I was on a panel with Luis A. Ubiñas , head of the Ford Foundation, and heard him describe how running times at the Olympics plummeted after African countries started participating. I was thinking that if kids around the world could get connected to the internet and journals and each other, that even more creativity would be harnessed to solve the world’s problems.

Open access would be an important first step. I would love to see research that is publicly funded by taxes to be publicly available through neighborhood libraries and public school libraries.
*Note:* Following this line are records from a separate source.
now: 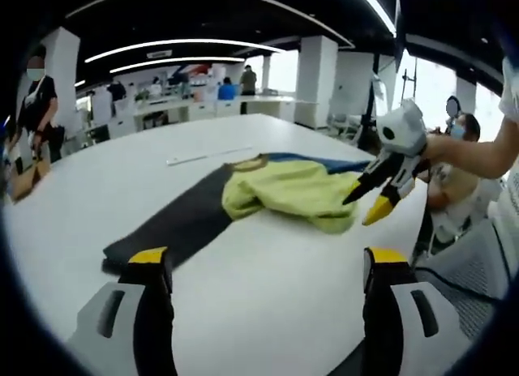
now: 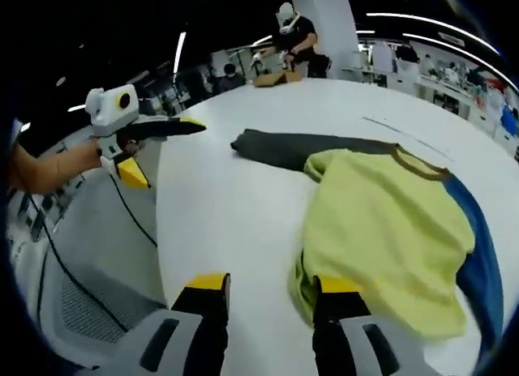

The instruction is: Fold the garment on the visible template until the final outline fits inside the template.

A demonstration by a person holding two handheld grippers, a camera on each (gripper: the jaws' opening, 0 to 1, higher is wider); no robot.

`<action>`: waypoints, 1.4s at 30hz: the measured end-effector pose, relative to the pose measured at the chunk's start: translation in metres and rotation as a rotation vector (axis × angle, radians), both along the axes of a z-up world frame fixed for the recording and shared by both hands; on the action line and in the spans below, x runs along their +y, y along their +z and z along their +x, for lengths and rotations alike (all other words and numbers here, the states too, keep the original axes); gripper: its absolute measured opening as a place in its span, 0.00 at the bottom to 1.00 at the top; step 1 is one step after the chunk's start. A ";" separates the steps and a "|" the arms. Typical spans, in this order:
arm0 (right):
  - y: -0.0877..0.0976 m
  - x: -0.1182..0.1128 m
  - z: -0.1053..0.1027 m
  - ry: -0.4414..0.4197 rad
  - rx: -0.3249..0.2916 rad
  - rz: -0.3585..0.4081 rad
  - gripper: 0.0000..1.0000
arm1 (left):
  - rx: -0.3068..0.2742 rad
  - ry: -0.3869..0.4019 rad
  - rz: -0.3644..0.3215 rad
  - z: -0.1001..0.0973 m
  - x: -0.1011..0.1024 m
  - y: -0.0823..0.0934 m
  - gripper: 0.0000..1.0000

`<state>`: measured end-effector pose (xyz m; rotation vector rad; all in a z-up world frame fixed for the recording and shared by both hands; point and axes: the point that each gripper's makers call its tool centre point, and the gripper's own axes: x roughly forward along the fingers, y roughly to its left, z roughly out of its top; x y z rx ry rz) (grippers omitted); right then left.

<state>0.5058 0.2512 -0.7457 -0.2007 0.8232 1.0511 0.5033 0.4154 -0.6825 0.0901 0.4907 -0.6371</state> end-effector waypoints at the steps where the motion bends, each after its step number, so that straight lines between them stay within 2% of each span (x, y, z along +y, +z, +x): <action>1: -0.004 0.001 0.001 -0.007 0.006 -0.001 0.34 | 0.000 0.000 0.002 -0.001 0.000 0.000 0.94; 5: -0.016 0.006 0.004 -0.016 0.010 -0.010 0.25 | 0.002 -0.010 0.013 -0.007 -0.001 -0.001 0.93; 8: -0.024 0.006 0.008 -0.034 0.004 -0.030 0.21 | 0.009 -0.015 0.022 -0.010 -0.002 -0.004 0.91; 10: -0.026 0.006 0.012 -0.045 -0.026 -0.041 0.18 | 0.015 -0.015 0.018 -0.012 -0.002 -0.005 0.91; 12: -0.029 0.007 0.014 -0.059 -0.020 -0.040 0.17 | 0.022 -0.014 0.018 -0.013 -0.002 -0.006 0.90; 20: -0.021 0.000 0.018 -0.063 -0.106 -0.079 0.14 | 0.030 -0.021 0.024 -0.016 -0.002 -0.009 0.89; 23: -0.028 -0.002 0.017 -0.072 -0.071 -0.086 0.15 | 0.039 -0.021 0.024 -0.017 -0.003 -0.011 0.88; 27: -0.033 0.000 0.018 -0.071 -0.076 -0.095 0.12 | 0.037 -0.029 0.026 -0.018 -0.005 -0.010 0.88; 31: -0.036 0.005 0.019 -0.077 -0.070 -0.071 0.00 | 0.040 -0.026 0.027 -0.019 -0.004 -0.010 0.87; 35: -0.033 0.013 0.019 -0.097 -0.063 -0.022 0.00 | 0.041 -0.022 0.029 -0.021 -0.002 -0.011 0.86; 39: -0.013 0.028 0.011 -0.049 -0.078 0.064 0.00 | 0.041 -0.021 0.029 -0.022 -0.001 -0.010 0.85; 42: 0.001 0.036 0.006 -0.028 -0.067 0.124 0.00 | 0.043 -0.020 0.031 -0.023 0.000 -0.011 0.84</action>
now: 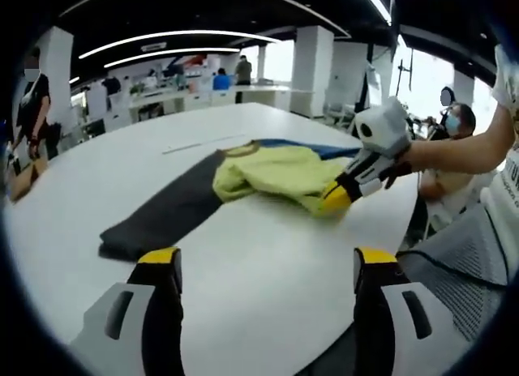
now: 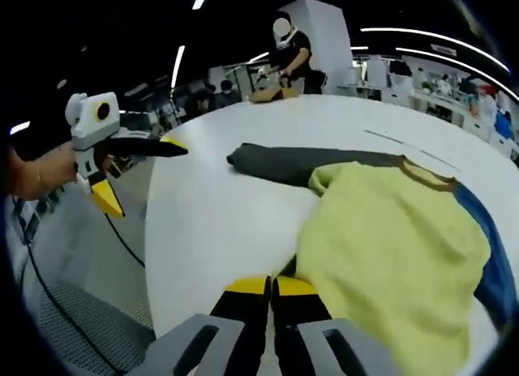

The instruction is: Fold the garment on the visible template until the final outline fits inside the template.

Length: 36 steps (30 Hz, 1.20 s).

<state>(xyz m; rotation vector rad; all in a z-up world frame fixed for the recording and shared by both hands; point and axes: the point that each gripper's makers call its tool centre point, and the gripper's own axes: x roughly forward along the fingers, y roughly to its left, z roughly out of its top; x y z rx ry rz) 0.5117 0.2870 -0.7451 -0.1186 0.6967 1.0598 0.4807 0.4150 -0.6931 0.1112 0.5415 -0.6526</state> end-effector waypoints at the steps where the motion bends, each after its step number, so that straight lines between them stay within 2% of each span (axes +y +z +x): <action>1: 0.004 0.001 -0.002 0.005 0.002 0.012 0.00 | 0.001 0.000 0.001 0.000 0.000 0.000 0.84; 8: 0.016 0.008 -0.017 0.071 -0.007 0.030 0.00 | 0.008 -0.007 0.001 -0.001 -0.002 -0.003 0.82; 15: 0.029 0.010 -0.035 0.184 -0.076 0.017 0.00 | 0.011 -0.008 0.002 -0.001 -0.002 -0.004 0.79; 20: 0.032 0.009 -0.047 0.260 -0.099 0.000 0.00 | 0.017 -0.013 0.002 -0.001 -0.005 -0.006 0.77; 28: 0.015 0.006 -0.072 0.368 -0.083 -0.065 0.00 | 0.026 -0.022 0.001 -0.001 -0.009 -0.008 0.74; 36: -0.007 0.007 -0.073 0.342 -0.046 -0.087 0.00 | 0.037 -0.027 0.007 -0.002 -0.011 -0.012 0.72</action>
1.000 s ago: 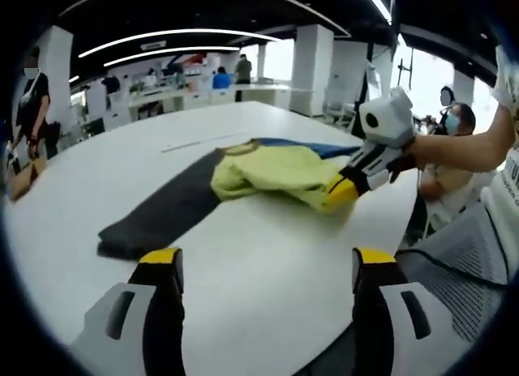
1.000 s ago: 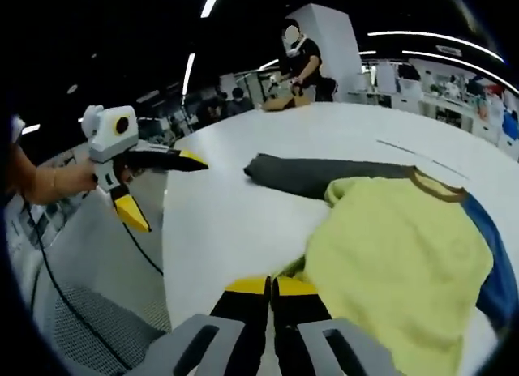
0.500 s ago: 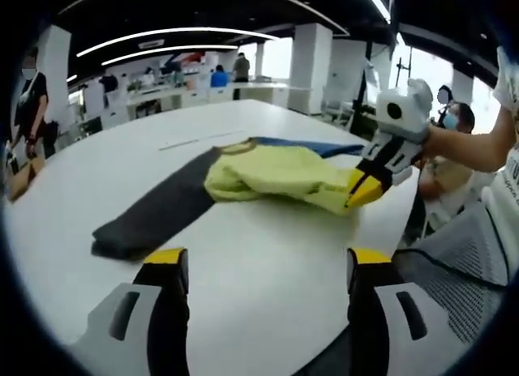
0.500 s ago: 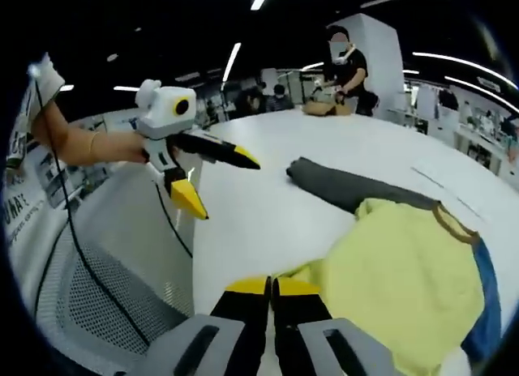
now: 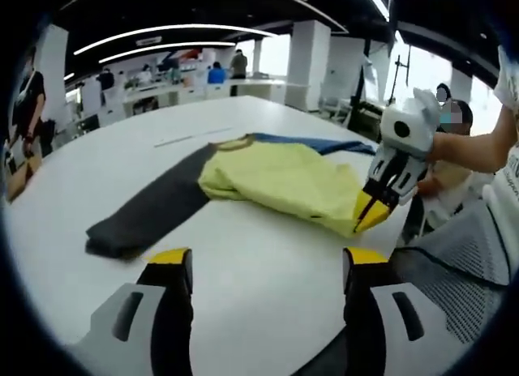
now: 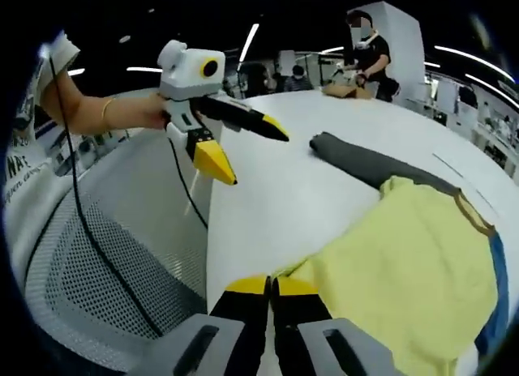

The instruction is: Fold the garment on the visible template until the final outline fits inside the template.

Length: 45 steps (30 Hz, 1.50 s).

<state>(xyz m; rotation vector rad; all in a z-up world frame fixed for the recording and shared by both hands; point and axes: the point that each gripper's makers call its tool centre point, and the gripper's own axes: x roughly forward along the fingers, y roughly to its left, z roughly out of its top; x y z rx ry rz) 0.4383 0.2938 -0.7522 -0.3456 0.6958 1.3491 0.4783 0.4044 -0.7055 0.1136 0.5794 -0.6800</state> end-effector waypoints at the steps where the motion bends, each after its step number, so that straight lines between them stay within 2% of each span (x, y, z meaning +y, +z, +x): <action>1: -0.002 0.000 0.000 -0.002 -0.001 -0.004 0.00 | 0.001 -0.001 0.000 0.000 0.000 0.000 0.72; 4: -0.008 0.000 -0.002 -0.010 0.006 -0.013 0.00 | 0.000 -0.004 0.000 -0.001 -0.001 0.000 0.72; 8: -0.005 -0.002 -0.003 -0.009 0.003 -0.011 0.00 | -0.004 -0.007 -0.001 -0.001 -0.001 0.001 0.73; 12: 0.020 -0.002 0.007 -0.049 -0.006 0.074 0.00 | -0.008 -0.008 -0.004 0.000 -0.001 0.002 0.73; 14: 0.035 -0.007 0.019 -0.089 -0.025 0.112 0.00 | -0.011 -0.009 -0.004 0.000 -0.001 0.002 0.73; 18: 0.058 -0.022 0.044 -0.153 -0.096 0.137 0.00 | -0.010 -0.010 -0.003 -0.001 -0.001 0.002 0.73; 24: 0.074 -0.042 0.073 -0.214 -0.157 0.128 0.00 | -0.007 -0.016 0.000 0.000 -0.002 0.001 0.73; 34: 0.092 -0.068 0.115 -0.336 -0.224 0.132 0.00 | -0.009 -0.011 0.000 0.001 -0.001 0.002 0.72; 39: 0.099 -0.089 0.142 -0.443 -0.248 0.136 0.00 | -0.008 -0.008 0.000 0.001 0.000 0.001 0.71; 43: 0.101 -0.107 0.163 -0.535 -0.242 0.145 0.00 | -0.007 -0.009 0.000 0.001 -0.001 0.001 0.70; 45: 0.099 -0.115 0.172 -0.553 -0.257 0.127 0.00 | -0.009 -0.009 -0.001 0.001 -0.001 0.002 0.70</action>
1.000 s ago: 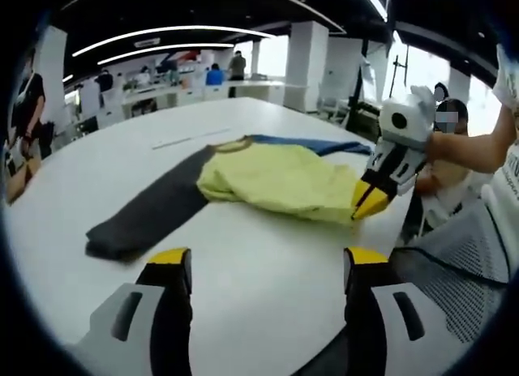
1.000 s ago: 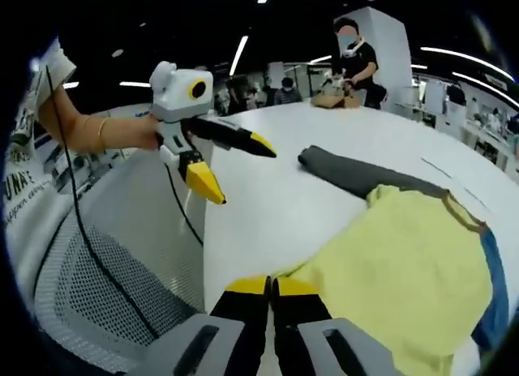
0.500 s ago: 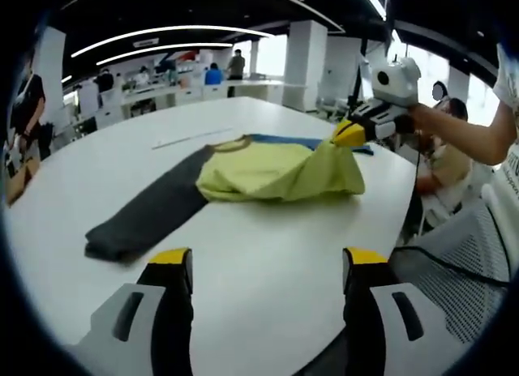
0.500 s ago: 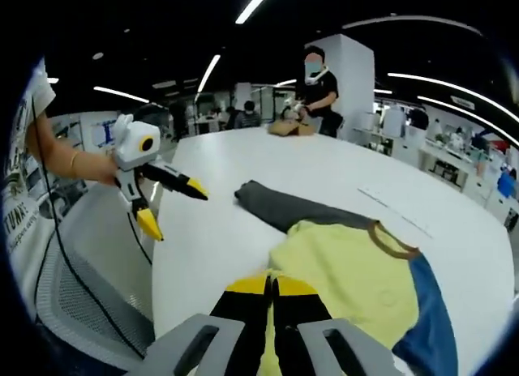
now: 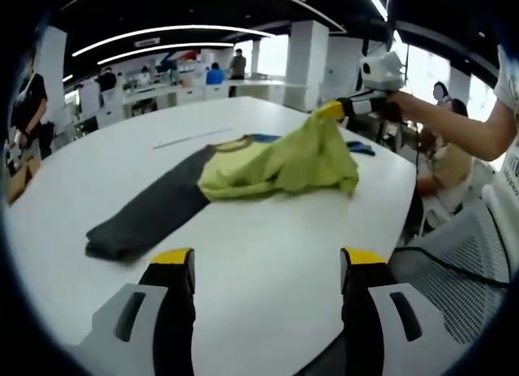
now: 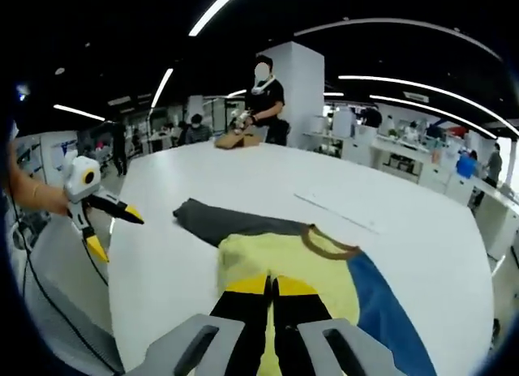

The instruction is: Fold the garment on the visible template until the final outline fits inside the template.

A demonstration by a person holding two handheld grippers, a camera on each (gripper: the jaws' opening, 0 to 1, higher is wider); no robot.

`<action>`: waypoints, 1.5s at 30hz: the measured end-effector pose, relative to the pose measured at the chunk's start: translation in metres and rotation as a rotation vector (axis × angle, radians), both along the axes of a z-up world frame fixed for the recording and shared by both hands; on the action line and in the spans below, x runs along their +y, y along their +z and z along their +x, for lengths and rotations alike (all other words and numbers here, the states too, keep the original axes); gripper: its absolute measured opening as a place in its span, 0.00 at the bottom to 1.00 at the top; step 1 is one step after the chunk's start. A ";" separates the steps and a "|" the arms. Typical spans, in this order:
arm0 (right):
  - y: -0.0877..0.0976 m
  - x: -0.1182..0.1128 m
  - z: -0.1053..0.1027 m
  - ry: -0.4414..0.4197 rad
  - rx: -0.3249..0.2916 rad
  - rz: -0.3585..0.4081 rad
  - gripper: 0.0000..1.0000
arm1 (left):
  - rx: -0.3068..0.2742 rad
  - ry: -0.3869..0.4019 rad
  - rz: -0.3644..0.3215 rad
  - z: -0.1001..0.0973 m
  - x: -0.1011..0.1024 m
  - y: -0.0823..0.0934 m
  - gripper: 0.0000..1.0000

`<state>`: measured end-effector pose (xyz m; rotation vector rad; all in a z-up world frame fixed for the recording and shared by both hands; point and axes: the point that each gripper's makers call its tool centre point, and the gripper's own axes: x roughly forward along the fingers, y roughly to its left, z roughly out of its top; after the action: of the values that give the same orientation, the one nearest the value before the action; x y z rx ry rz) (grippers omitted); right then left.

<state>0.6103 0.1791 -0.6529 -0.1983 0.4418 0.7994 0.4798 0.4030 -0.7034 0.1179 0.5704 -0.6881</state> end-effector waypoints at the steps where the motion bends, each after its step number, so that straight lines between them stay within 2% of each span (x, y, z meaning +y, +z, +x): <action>1: -0.003 -0.004 0.005 -0.014 0.006 0.000 0.00 | 0.000 0.000 0.000 0.000 0.000 0.000 0.70; 8: -0.038 -0.020 0.018 -0.072 0.087 -0.042 0.00 | 0.001 -0.002 -0.004 0.002 -0.003 0.000 0.69; 16: -0.058 -0.028 0.020 -0.123 0.141 -0.039 0.00 | 0.006 0.013 -0.006 0.004 -0.002 0.000 0.68; 20: -0.055 -0.028 0.017 -0.132 0.161 -0.010 0.02 | 0.012 0.018 -0.008 0.005 -0.003 -0.001 0.66; 25: -0.045 -0.025 0.006 -0.127 0.168 0.029 0.18 | 0.020 0.017 -0.020 0.009 -0.008 0.001 0.65; 28: -0.042 -0.024 0.000 -0.122 0.177 0.038 0.25 | 0.026 0.016 -0.043 0.013 -0.013 0.003 0.64; 33: -0.039 -0.023 -0.014 -0.117 0.189 0.048 0.31 | 0.035 0.013 -0.070 0.021 -0.022 0.005 0.62; 45: -0.047 -0.014 -0.061 -0.062 0.235 0.024 0.33 | 0.030 -0.022 -0.061 0.040 -0.044 0.006 0.57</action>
<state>0.5496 0.1650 -0.6997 -0.0682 0.6563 0.7695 0.5194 0.3588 -0.6976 0.0575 0.5770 -0.7287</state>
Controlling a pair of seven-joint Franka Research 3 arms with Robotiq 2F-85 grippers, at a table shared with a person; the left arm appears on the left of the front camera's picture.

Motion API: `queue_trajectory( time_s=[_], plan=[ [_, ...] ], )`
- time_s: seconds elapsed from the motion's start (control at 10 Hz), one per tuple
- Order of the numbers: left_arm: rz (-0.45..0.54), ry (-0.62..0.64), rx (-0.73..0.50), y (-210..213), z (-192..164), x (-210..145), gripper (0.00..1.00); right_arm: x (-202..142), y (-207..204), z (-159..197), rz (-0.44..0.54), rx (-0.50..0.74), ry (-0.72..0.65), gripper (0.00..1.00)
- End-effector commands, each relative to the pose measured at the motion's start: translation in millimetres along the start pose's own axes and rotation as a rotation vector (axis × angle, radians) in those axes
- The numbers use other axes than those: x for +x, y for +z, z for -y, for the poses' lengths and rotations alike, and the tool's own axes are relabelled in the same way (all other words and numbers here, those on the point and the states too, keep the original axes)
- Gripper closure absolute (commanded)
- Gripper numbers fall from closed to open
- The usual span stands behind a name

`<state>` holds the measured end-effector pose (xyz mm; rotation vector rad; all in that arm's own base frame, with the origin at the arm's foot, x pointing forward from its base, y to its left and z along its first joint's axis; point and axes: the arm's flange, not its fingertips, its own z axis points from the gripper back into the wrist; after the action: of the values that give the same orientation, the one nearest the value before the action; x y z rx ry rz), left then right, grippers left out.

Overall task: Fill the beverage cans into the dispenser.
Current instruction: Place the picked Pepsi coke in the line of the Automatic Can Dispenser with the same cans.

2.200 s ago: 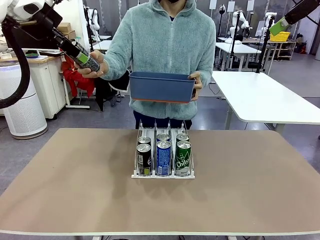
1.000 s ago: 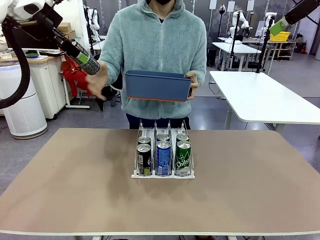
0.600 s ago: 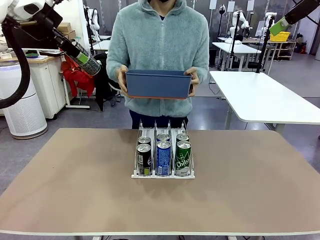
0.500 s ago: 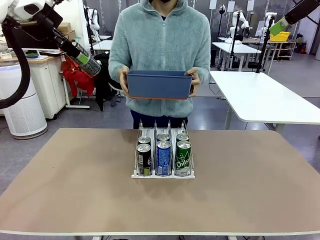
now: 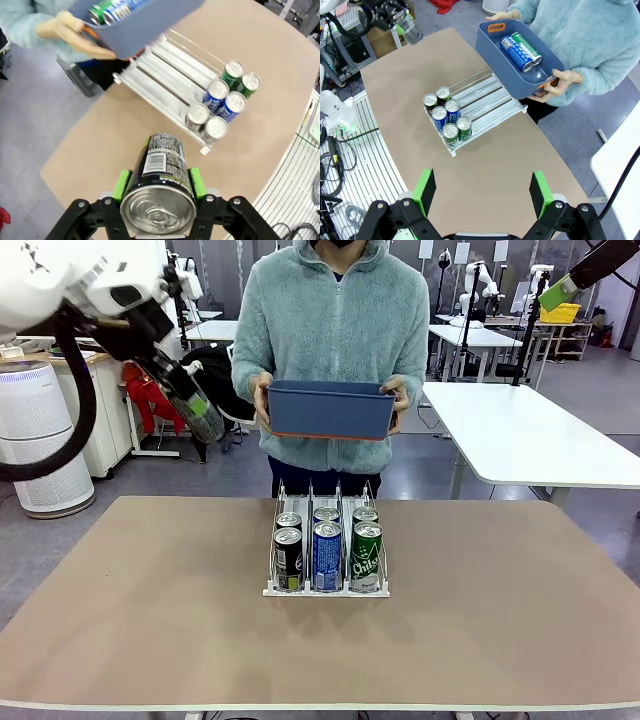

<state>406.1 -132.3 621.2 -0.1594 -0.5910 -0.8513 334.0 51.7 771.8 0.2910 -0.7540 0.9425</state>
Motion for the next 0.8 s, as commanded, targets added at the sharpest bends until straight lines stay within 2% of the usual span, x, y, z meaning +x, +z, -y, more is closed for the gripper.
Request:
queue_trajectory(
  time_s=[0.0, 0.2, 0.3, 0.7],
  plan=[
    [-0.022, -0.013, -0.040, -10.1, 24.8, -12.5, 0.42, -0.1, -1.0, 0.6, 0.005, -0.007, -0.001, 0.00],
    [0.008, -0.084, -0.105, -21.1, 39.2, -14.9, 0.42, -0.1, -1.0, 0.6, 0.005, -0.007, -0.001, 0.00],
    [-0.037, -0.029, -0.045, -20.8, 29.5, -9.4, 0.42, -0.1, -1.0, 0.6, 0.005, -0.007, -0.001, 0.00],
    [-0.037, -0.029, -0.045, -20.8, 29.5, -9.4, 0.42, -0.1, -1.0, 0.6, 0.005, -0.007, -0.001, 0.00]
  ],
)
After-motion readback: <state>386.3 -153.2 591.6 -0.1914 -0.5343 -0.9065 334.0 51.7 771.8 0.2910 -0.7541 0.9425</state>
 It would make it so much easier for people like me to find the information they need.  If I can create a sensor to detect cancer using the Internet, imagine what you can do.

 

 

At 15, Jack Andraka of Crownsville, MD won $75,000 in scholarship funds at the 2012 Intel Science Fair for his invention of an early ‘dip stick’  test for pancreatic cancer. Now 16 and a high school sophomore, Jack continues his research activities while serving as an advocate for STEM education and Open Access to scientific research.